> **WHAT THE TASK ASKS**
Look below for the line containing "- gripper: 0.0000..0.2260" and the line containing "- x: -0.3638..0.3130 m"; repeat exactly those two lines and all lines between them, and nothing else.

> **DATASET CONTENT**
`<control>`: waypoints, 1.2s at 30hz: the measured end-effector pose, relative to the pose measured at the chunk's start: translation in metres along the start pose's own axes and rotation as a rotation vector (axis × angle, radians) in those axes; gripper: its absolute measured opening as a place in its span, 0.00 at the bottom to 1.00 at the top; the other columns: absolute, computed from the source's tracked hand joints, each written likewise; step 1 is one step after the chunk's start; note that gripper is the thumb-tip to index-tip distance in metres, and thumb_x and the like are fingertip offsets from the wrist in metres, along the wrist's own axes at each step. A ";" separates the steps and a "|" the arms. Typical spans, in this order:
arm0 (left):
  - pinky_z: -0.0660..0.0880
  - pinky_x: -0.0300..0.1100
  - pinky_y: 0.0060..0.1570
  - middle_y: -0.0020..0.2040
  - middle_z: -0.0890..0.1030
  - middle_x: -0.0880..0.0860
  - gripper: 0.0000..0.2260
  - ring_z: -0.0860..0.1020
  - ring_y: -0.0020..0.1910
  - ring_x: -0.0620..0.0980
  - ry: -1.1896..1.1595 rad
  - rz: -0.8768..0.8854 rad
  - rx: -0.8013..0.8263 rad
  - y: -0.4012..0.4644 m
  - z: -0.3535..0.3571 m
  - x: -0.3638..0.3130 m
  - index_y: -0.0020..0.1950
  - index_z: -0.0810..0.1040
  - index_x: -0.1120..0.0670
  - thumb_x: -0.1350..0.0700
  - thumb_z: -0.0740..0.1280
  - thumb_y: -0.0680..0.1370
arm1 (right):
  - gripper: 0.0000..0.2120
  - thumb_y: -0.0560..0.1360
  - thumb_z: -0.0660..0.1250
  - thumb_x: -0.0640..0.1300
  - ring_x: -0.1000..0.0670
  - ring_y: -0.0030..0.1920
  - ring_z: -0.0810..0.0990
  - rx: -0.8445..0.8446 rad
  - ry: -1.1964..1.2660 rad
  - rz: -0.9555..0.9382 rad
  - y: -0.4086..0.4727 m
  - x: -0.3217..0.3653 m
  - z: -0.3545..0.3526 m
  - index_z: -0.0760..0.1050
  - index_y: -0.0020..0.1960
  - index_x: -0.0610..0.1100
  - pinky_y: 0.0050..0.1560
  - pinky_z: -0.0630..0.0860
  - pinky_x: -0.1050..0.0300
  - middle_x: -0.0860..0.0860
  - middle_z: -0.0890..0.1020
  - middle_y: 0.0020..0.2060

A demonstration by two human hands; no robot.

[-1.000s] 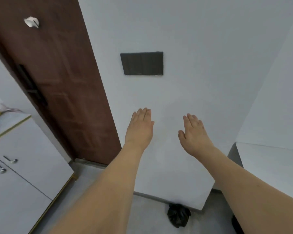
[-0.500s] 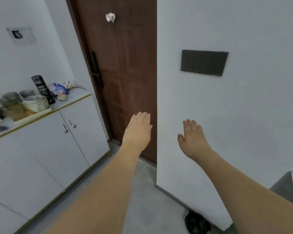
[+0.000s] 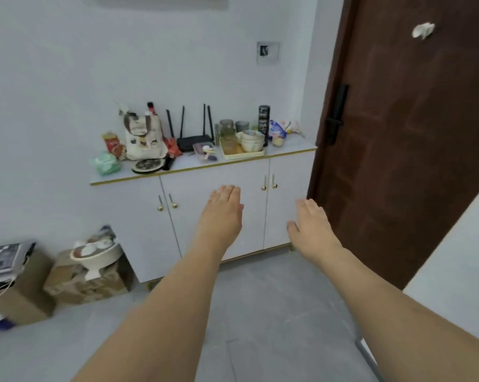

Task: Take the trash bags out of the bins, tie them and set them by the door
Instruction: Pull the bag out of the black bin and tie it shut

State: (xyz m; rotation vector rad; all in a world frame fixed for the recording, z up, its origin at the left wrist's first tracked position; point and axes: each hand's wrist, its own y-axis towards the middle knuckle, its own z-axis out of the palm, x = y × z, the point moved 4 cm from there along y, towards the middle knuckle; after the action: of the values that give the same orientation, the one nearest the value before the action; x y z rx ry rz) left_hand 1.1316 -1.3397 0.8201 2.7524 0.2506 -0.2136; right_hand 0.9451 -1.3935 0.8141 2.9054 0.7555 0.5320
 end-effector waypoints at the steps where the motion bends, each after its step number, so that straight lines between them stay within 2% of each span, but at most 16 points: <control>1: 0.49 0.48 0.77 0.77 0.62 0.56 0.22 0.57 0.77 0.54 0.010 -0.029 -0.007 -0.009 -0.008 0.031 0.77 0.59 0.59 0.54 0.53 0.84 | 0.27 0.81 0.54 0.46 0.43 0.76 0.55 0.025 0.022 -0.025 0.007 0.030 0.014 0.54 0.77 0.36 0.76 0.50 0.50 0.40 0.59 0.76; 3: 0.52 0.50 0.76 0.75 0.64 0.56 0.21 0.59 0.75 0.56 0.026 -0.083 -0.019 -0.026 -0.021 0.096 0.76 0.61 0.60 0.55 0.54 0.84 | 0.28 0.82 0.52 0.47 0.44 0.78 0.50 0.081 0.071 -0.060 0.017 0.086 0.043 0.51 0.78 0.37 0.77 0.46 0.51 0.42 0.54 0.78; 6: 0.60 0.52 0.72 0.70 0.70 0.59 0.18 0.66 0.69 0.59 0.054 -0.145 -0.042 -0.051 -0.035 0.187 0.71 0.67 0.62 0.57 0.58 0.82 | 0.28 0.82 0.51 0.46 0.46 0.78 0.47 0.137 0.132 -0.096 0.028 0.159 0.083 0.49 0.78 0.38 0.77 0.45 0.51 0.43 0.52 0.78; 10: 0.60 0.52 0.71 0.68 0.72 0.60 0.18 0.68 0.68 0.60 0.056 -0.213 -0.019 -0.068 -0.033 0.267 0.70 0.69 0.64 0.59 0.59 0.82 | 0.28 0.82 0.51 0.46 0.47 0.78 0.47 0.210 0.166 -0.117 0.042 0.220 0.128 0.48 0.79 0.39 0.77 0.45 0.51 0.44 0.51 0.79; 16: 0.52 0.47 0.74 0.74 0.66 0.57 0.20 0.62 0.73 0.55 0.025 -0.201 0.071 -0.052 0.006 0.323 0.74 0.63 0.61 0.56 0.55 0.83 | 0.27 0.83 0.51 0.46 0.46 0.78 0.48 0.287 0.158 -0.042 0.084 0.246 0.189 0.49 0.78 0.39 0.77 0.44 0.53 0.44 0.53 0.78; 20: 0.60 0.49 0.71 0.71 0.70 0.59 0.19 0.66 0.70 0.58 0.004 -0.282 0.089 -0.046 0.030 0.375 0.72 0.67 0.62 0.57 0.58 0.83 | 0.27 0.82 0.52 0.45 0.46 0.78 0.51 0.352 0.189 -0.018 0.115 0.260 0.241 0.51 0.78 0.38 0.76 0.46 0.55 0.43 0.55 0.78; 23: 0.67 0.50 0.65 0.66 0.74 0.59 0.17 0.71 0.64 0.59 -0.069 -0.370 0.106 -0.051 0.063 0.425 0.68 0.71 0.61 0.57 0.59 0.81 | 0.26 0.82 0.53 0.45 0.46 0.77 0.53 0.394 0.273 0.067 0.126 0.268 0.288 0.53 0.77 0.37 0.76 0.48 0.55 0.43 0.57 0.77; 26: 0.67 0.49 0.61 0.64 0.76 0.60 0.16 0.72 0.62 0.59 -0.183 -0.515 0.139 -0.068 0.117 0.468 0.68 0.71 0.63 0.58 0.58 0.82 | 0.26 0.82 0.54 0.44 0.45 0.76 0.56 0.443 0.344 0.160 0.133 0.273 0.347 0.55 0.77 0.38 0.74 0.52 0.55 0.44 0.59 0.77; 29: 0.68 0.48 0.60 0.64 0.75 0.61 0.16 0.72 0.62 0.59 -0.288 -0.640 0.206 -0.095 0.205 0.508 0.68 0.70 0.63 0.58 0.57 0.83 | 0.25 0.81 0.54 0.42 0.46 0.76 0.58 0.449 0.403 0.254 0.137 0.267 0.437 0.56 0.77 0.39 0.73 0.53 0.55 0.44 0.60 0.76; 33: 0.64 0.48 0.68 0.72 0.69 0.57 0.20 0.68 0.70 0.56 -0.446 -0.892 0.253 -0.160 0.367 0.562 0.74 0.65 0.57 0.53 0.55 0.83 | 0.25 0.81 0.55 0.43 0.45 0.74 0.61 0.437 0.490 0.419 0.119 0.234 0.602 0.58 0.77 0.40 0.73 0.57 0.52 0.44 0.62 0.75; 36: 0.63 0.47 0.69 0.74 0.67 0.56 0.21 0.66 0.72 0.55 -0.520 -1.003 0.262 -0.225 0.491 0.590 0.75 0.64 0.58 0.52 0.54 0.84 | 0.25 0.81 0.54 0.43 0.45 0.74 0.62 0.450 0.569 0.592 0.083 0.197 0.736 0.58 0.77 0.40 0.71 0.59 0.53 0.45 0.63 0.75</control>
State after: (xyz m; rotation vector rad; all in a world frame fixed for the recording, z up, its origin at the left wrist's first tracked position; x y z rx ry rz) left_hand 1.6039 -1.2298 0.1838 2.4172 1.4968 -1.2456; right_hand 1.4053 -1.3711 0.2014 3.4168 -0.0010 1.4571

> **SOLUTION TO THIS EXERCISE**
  - gripper: 0.0000..0.2260
  - ring_z: -0.0860..0.1020
  - ring_y: -0.0020..0.1910
  - ring_x: -0.0620..0.0980
  - ry: -1.1896..1.1595 rad
  - rz: -0.8768..0.8854 rad
  - rx: -0.8013..0.8263 rad
  - y: -0.4012..0.4644 m
  - z: -0.3535..0.3571 m
  - x: -0.3638..0.3130 m

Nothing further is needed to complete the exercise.